European mafias 'generate 110bn a year'

Equal to 1% of European GDP

(ANSA) - Rome, May 4 - Europe's main criminal gangs generate 110 billion euros a year in turnover from their illicit activities, a study on organized crime produced for the European Commission showed Monday.
    This is equal to 1% of European Union GDP, according to the the study by Michele Riccardi and Ernesto Savona at the Joint Research Center on Transnational Crime (Transcrime) titled Organized Crime Portfolio.
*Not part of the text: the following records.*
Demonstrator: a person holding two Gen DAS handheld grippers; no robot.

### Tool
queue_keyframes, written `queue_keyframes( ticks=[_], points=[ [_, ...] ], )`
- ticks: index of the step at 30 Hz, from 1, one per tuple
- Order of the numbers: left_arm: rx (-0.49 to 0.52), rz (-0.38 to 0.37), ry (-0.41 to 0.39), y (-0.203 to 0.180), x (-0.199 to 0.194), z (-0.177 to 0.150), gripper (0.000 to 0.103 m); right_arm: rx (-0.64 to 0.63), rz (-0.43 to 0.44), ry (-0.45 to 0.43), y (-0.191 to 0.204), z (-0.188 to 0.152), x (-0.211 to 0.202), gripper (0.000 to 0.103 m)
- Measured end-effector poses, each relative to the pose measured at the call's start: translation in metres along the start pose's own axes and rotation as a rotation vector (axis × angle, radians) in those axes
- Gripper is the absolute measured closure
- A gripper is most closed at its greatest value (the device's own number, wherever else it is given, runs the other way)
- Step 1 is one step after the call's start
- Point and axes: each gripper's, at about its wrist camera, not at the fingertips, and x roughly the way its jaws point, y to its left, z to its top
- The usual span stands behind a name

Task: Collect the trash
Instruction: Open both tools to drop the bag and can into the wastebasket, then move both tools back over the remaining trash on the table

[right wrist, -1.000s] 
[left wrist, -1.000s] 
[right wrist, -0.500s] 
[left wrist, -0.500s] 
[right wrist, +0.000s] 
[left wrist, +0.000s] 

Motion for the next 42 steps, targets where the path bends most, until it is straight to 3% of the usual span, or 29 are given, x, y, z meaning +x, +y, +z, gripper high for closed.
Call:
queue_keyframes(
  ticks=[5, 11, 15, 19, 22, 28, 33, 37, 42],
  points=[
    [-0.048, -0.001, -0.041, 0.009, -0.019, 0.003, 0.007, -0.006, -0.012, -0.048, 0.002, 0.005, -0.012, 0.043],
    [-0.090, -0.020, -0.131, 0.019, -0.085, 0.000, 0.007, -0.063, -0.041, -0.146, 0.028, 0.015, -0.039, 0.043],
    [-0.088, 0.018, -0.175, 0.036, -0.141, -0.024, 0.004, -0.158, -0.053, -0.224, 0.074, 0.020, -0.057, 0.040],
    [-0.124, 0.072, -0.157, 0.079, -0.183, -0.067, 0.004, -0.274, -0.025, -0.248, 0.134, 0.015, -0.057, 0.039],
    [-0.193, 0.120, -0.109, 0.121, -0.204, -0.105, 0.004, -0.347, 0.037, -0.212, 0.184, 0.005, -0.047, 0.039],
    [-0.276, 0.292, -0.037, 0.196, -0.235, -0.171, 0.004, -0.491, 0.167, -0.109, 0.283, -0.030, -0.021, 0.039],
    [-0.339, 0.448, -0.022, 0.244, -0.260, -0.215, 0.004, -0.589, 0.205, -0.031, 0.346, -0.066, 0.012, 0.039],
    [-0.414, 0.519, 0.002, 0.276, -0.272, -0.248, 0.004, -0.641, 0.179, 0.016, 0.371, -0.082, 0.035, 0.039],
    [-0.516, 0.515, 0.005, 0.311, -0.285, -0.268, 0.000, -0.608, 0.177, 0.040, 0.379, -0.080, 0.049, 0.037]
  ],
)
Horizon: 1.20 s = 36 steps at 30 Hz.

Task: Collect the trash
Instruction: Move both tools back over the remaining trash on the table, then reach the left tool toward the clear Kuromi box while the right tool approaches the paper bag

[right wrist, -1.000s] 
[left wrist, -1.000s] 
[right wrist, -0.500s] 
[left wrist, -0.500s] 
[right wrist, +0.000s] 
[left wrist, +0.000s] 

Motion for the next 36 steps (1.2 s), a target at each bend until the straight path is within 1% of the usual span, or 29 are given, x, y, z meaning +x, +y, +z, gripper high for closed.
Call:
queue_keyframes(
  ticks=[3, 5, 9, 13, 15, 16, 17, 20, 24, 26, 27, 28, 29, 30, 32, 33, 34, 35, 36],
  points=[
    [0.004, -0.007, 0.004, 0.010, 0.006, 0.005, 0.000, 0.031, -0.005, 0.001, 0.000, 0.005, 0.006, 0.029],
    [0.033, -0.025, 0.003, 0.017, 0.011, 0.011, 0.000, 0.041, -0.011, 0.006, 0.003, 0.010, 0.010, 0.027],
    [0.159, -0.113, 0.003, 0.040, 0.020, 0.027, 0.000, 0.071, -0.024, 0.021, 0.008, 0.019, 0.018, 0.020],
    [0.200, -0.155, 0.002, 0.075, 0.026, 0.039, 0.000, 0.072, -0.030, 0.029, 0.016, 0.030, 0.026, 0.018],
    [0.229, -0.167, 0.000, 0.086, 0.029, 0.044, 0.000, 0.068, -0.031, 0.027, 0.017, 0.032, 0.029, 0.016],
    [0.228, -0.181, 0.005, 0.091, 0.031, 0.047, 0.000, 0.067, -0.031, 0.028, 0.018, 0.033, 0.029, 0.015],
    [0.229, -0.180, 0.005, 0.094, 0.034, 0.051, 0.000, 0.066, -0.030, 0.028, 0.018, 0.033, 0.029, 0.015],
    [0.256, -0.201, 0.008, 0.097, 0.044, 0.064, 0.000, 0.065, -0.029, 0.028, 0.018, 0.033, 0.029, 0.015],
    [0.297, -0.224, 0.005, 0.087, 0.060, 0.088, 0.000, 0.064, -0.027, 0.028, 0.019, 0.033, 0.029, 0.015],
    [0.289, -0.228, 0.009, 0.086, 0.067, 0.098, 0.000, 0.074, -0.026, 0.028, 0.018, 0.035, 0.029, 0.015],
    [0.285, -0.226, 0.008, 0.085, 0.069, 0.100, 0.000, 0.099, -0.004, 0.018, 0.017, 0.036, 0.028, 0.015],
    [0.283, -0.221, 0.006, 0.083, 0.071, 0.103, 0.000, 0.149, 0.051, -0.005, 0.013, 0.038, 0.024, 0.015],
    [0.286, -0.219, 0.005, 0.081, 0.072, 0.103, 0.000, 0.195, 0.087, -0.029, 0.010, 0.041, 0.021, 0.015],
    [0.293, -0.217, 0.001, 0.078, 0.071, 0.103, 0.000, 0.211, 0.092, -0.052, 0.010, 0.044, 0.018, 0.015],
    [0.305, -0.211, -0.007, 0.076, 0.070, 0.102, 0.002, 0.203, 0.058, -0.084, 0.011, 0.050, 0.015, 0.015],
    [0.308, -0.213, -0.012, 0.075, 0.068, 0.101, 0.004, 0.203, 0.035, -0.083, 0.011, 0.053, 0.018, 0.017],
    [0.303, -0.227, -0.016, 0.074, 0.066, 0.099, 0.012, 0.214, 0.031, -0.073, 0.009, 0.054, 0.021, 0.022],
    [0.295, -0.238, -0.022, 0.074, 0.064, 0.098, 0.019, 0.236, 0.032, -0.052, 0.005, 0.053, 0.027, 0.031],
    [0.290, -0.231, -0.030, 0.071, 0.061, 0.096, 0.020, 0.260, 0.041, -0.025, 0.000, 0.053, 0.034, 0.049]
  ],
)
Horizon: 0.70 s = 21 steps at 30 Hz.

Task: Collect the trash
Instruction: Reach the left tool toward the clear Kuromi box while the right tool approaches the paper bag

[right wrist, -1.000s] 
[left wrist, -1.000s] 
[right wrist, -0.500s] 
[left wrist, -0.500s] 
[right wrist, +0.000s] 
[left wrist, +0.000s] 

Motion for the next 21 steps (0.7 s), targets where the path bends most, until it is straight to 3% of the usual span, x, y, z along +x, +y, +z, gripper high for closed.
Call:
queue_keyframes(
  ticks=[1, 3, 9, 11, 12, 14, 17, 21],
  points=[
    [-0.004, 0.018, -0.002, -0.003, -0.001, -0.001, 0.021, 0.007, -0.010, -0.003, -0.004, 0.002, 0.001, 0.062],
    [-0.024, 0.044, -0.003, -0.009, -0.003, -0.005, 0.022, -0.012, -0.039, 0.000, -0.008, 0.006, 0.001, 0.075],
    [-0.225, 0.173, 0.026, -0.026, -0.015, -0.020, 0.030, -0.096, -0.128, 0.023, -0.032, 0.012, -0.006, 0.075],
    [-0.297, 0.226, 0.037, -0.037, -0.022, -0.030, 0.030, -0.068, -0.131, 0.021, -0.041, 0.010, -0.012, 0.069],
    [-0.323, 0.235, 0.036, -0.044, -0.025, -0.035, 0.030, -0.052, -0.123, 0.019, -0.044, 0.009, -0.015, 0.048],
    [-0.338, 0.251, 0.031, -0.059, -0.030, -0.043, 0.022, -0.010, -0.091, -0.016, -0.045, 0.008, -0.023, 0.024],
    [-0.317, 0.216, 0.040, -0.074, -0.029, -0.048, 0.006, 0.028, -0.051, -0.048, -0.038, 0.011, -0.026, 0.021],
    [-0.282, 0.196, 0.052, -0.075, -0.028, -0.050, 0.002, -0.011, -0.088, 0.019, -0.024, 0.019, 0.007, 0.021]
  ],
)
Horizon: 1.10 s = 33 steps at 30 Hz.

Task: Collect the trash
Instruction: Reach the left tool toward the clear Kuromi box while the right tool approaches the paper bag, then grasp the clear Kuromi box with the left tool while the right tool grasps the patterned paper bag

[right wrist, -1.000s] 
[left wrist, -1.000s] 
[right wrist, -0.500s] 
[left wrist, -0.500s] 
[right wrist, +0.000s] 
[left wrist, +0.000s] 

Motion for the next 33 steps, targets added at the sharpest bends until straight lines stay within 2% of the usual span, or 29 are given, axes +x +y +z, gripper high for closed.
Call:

    The report focusing on Britain, Finland, France, Holland, Ireland, Italy, and Spain showed the Italian mob - in its regional variations as the Neapolitan Camorra, the Sicilian Mafia, and the 'Ndrangheta in Puglia - is in the forefront in terms of volume of illicit profits, which it then launders and funnels into the legal economy. Counterfeiting was the biggest illicit moneymaker at 42.7 billion euros a year, followed by fraud with 29 billion euros a year and the drug trade, generating 28 billion euros a year.
    The illicit gains are traditionally laundered via investments in bars and restaurants, hotels, real estate and construction, food and clothing retail, and transportation.
    Emerging money-laundering sectors are renewable energy, waste management, the money transfer business, slot machines, and gaming, according to the report.
    Criminal investments tend to be concentrated in areas that are strategic (such as Andalusia in Spain), have ports and airports (such as Amsterdam and Rotterdam) or with a high organized crime presence - in Italy, that means the south, Lazio, and north-western regions with Lombardy in the lead.
    There is evidence of Italian mob investments throughout Europe, mostly in the construction, real estate, restaurant, and food wholesale and retail sectors, the report said.